■ **EXERCISE**
Print out the data that follows exactly, character for character, apart from the pictures.

■ **STORED DATA**
-=-=-=-=-

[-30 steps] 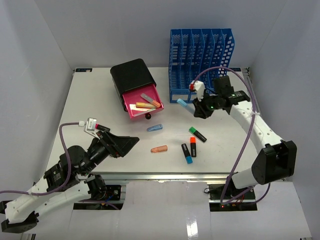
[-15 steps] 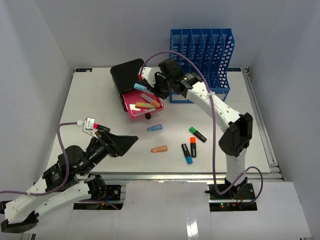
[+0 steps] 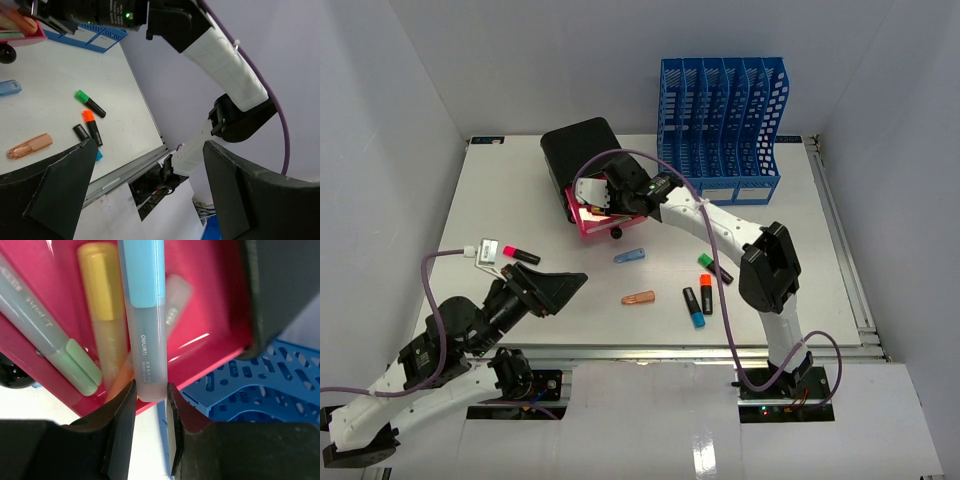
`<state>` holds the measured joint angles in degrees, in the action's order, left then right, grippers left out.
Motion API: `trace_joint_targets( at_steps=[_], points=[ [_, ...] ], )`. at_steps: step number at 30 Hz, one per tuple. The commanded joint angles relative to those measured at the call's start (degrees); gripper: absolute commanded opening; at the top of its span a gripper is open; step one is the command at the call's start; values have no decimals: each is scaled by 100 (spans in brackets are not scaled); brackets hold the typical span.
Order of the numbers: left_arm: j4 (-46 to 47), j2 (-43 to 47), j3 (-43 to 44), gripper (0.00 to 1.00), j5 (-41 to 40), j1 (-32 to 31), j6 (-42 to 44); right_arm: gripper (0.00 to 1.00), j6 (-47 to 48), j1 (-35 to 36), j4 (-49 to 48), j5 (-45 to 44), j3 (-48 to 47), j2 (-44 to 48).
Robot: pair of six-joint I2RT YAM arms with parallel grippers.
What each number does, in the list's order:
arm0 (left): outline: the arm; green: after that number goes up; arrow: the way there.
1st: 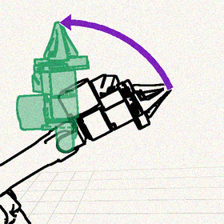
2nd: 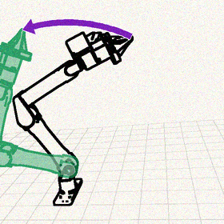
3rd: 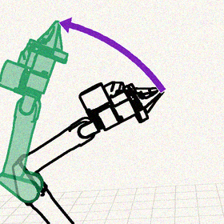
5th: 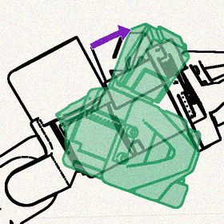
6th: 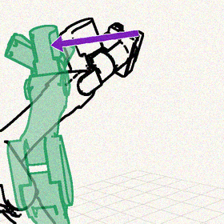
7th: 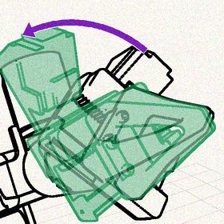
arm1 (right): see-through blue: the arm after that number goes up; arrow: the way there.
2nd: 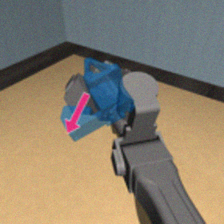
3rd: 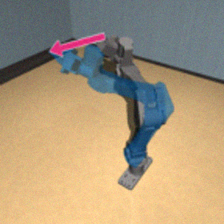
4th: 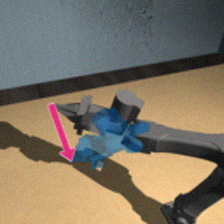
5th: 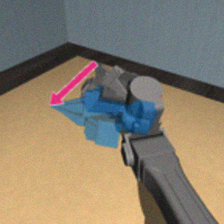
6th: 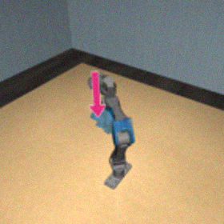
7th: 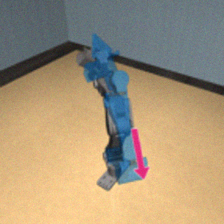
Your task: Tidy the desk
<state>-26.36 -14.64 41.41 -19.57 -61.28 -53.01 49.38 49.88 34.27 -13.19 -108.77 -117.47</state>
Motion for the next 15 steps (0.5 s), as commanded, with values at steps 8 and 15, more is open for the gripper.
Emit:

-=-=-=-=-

■ **ANSWER BELOW**
[-30 steps] 
[-15 steps] 
[+0 steps] 
`<state>` holds the measured joint angles in degrees, in the action's order, left then right, grippers left out.
Motion API: `trace_joint_targets( at_steps=[_], points=[ [_, ...] ], )`. at_steps: step number at 30 Hz, one per tuple. The commanded joint angles relative to those measured at the call's start (degrees); gripper: absolute commanded opening; at the top of its span a gripper is open; step one is the command at the call's start; values have no decimals: each is scaled by 100 (spans in brackets are not scaled); brackets hold the typical span.
Order of the numbers: left_arm: j4 (-46 to 47), j2 (-43 to 47), j3 (-43 to 44), gripper (0.00 to 1.00), j5 (-41 to 40), j1 (-32 to 31), j6 (-42 to 44); right_arm: gripper (0.00 to 1.00), j6 (-47 to 48), j1 (-35 to 36), j4 (-49 to 48), j5 (-45 to 44), j3 (-48 to 47), j2 (-44 to 48).
Robot: pair of six-joint I2RT YAM arms with parallel grippers.
What each number does, in the list's order:
arm0 (left): outline: the arm; green: after that number goes up; arrow: the way there.
1st: 
2nd: 
3rd: 
5th: 
6th: 
7th: 
arm1 (right): see-through blue: the arm after that number goes up; arrow: the way there.
2nd: 
3rd: 
4th: 
5th: 
6th: 
7th: 
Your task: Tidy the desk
<state>-26.36 -14.64 41.41 -19.57 -61.28 -53.01 49.38 49.88 34.27 -13.19 -108.77 -117.47</state>
Motion for the next 15 steps (0.5 s), as commanded, with values at steps 8 and 15, more is open for the gripper.
Emit:

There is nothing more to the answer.